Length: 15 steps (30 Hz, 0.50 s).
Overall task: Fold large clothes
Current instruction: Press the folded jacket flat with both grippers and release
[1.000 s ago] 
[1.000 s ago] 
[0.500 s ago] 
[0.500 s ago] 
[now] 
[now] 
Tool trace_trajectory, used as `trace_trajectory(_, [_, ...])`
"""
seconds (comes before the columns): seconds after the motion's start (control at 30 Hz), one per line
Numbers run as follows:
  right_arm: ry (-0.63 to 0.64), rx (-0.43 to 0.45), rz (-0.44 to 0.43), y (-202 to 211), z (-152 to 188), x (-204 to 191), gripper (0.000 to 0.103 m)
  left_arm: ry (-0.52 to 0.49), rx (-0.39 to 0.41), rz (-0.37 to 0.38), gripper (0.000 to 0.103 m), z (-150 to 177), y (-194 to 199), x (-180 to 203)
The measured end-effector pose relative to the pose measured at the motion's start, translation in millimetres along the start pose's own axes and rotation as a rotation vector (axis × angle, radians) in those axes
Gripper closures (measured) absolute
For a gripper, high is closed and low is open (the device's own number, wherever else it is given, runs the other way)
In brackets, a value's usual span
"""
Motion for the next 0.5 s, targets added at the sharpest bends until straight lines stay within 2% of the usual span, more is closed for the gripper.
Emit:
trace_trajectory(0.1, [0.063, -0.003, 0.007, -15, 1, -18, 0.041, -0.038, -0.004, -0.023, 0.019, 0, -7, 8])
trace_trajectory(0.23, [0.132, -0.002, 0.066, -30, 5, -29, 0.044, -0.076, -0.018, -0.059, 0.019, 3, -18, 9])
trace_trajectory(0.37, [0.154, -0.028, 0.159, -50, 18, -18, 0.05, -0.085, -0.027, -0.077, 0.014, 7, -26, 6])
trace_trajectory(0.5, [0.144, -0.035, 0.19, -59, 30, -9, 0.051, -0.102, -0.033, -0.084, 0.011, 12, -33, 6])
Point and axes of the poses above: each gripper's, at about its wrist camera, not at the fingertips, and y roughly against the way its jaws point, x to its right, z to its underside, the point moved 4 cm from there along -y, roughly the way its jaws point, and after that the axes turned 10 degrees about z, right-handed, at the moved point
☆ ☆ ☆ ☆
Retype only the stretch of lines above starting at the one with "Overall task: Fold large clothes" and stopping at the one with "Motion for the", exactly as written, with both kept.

Overall task: Fold large clothes
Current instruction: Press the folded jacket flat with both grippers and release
[1.000 s ago] 
[1.000 s ago] 
[0.500 s ago] 
[0.500 s ago] 
[now] 
[now] 
Tool trace_trajectory, used as `trace_trajectory(_, [_, ...])`
"""
seconds (comes before the columns): seconds after the motion's start (control at 30 Hz), one per line
Numbers run as follows:
  right_arm: ry (-0.63 to 0.64), rx (-0.43 to 0.45), rz (-0.44 to 0.43), y (-202 to 211), z (-152 to 188), x (-204 to 191), gripper (0.000 to 0.103 m)
  left_arm: ry (-0.52 to 0.49), rx (-0.39 to 0.41), rz (-0.37 to 0.38), gripper (0.000 to 0.103 m), z (-150 to 177), y (-194 to 199), x (-180 to 203)
The measured end-effector pose relative to the pose measured at the motion's start, translation in millimetres along the start pose's own axes and rotation as a rotation vector (axis × angle, radians) in those axes
Gripper closures (measured) absolute
For a gripper, high is closed and low is open (the device's own number, wherever else it is given, runs the other way)
In brackets, a value's usual span
"""
Motion for the next 0.5 s, targets added at the sharpest bends until straight lines stay within 2% of the usual span, more is closed for the gripper.

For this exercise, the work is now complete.